第20話 ヒロインは天然と相場は決まっている
マリアローザ様が
でも、どうしてシャーロット様はこちらに憎悪を向けてきているのだろう。警戒なんて生易しいものじゃない、完全に呪ってやろうレベルの禍々しさを感じる。
「どうして悪魔の子がいるのかしら。キャンドルの魔法が解けてしまうわ」
お茶会開始早々に、シャーロット様がほおっとため息をつく。その様子はいたいけなご令嬢だが、言ってることは辛辣だ。悪魔の子とは言ってくれる。
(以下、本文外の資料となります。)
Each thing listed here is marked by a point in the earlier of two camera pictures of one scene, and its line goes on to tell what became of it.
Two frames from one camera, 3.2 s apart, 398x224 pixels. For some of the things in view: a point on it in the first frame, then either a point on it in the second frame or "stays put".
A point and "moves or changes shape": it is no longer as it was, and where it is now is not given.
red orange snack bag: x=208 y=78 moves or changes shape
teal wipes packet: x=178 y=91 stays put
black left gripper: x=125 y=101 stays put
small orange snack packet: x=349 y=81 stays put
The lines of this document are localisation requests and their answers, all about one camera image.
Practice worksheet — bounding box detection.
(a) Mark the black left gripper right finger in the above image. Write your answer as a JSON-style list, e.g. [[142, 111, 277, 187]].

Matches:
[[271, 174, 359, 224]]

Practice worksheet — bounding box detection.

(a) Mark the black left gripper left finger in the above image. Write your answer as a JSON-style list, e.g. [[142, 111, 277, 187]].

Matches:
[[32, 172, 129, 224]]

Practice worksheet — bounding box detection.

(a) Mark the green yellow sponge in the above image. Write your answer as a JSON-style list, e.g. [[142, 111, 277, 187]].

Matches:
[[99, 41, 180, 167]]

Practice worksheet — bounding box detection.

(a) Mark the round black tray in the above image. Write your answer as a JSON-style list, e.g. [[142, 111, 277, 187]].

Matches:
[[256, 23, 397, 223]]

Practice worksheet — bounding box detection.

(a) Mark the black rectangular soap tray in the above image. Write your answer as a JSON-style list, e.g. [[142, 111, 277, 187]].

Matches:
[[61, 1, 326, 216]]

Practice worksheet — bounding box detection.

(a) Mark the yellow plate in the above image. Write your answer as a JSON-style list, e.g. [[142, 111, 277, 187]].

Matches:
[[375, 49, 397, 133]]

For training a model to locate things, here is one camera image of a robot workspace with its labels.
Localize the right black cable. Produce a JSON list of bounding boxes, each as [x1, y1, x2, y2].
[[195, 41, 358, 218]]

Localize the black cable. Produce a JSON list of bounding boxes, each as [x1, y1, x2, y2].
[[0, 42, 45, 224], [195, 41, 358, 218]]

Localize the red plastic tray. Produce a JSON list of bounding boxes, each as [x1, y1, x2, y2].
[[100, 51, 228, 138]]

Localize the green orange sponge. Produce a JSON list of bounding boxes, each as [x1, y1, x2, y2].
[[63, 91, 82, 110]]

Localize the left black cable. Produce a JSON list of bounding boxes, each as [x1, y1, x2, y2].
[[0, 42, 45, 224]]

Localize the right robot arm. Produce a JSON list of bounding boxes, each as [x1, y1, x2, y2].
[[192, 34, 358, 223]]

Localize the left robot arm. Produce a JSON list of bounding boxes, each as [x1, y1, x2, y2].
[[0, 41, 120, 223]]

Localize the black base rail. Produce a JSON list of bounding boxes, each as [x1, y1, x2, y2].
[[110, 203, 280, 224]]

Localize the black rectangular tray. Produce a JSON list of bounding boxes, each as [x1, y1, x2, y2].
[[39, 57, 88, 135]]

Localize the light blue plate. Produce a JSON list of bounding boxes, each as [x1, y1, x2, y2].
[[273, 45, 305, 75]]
「まあ、魔法の相性が悪かったのね。相性が良い子を呼び戻してみせます!」
売られた喧嘩は買う。でも、傍から見て喧嘩を買っていたら心情が良くない。とても残念そうにしているご令嬢のために頑張る庶民の姿を見せつけてあげよう。
今日の私のペアであるフランシス様は火の魔力が強いから、小さな火の精霊は気圧されたり、吸収されないように距離を取ってしまう。
だから私とフランシス様の近くに置かれたキャンドルの火が逃げてしまったのだけど、キャンドルなら光ってれば良いよね。
はじめからキャンドルに光の精霊を呼べば良いのに、気が利かないのはあなたたちよ!というのを親切を装って教えてあげよう。
「キャンドルの光になってくれないかしら?私たちがここにいる間だけで良いのよ。そうね、私のクッキーをあげるわ」
「まあ、悪魔の子が連れているのも、神の理を知らぬものなのね」
「カレン嬢、私は慣れているから」
シャーロット様の追撃を無視して……というよりも、悪魔の子は私じゃなくてフランシス様に向けて言っていたのね。一応誰の魔力が強いのかは理解できていたんだと感心する。
それすらわかってないのかと思ってた。そもそも、自分の婚約者の同僚を悪魔の子と呼ぶ神経が理解ができない。
その辺をふわふわ飛んでいた光の精霊のうちの1匹が嬉しそうに私のお皿からクッキーを持って行って、火の精霊が逃げ出していたキャンドルに収まった。
クッキーが欲しかった精霊はそれだけじゃなかったらしく、あちこちで火の精霊と光の精霊が交代していく。
淡い赤の光から、黄色や青、色とりどりの光がキャンドルに灯されていく。
「まあ、シャーロット様がご用意して下さったお菓子が精霊たちにとっても人気だったみたいで、みんな競ってキャンドルの光になってくれました!シャーロット様のセンスはステキですね」
そう言ってシャーロット様に笑いかけるが、もちろんシャーロット様は笑ってない。
でも、ヒロインは無知で天然と相場は決まっている。私の膝の上の手を握るフランシス様の震えた手に気がついて、何も知らない無垢な少女をイメージして、フランシス様にも笑いかけた。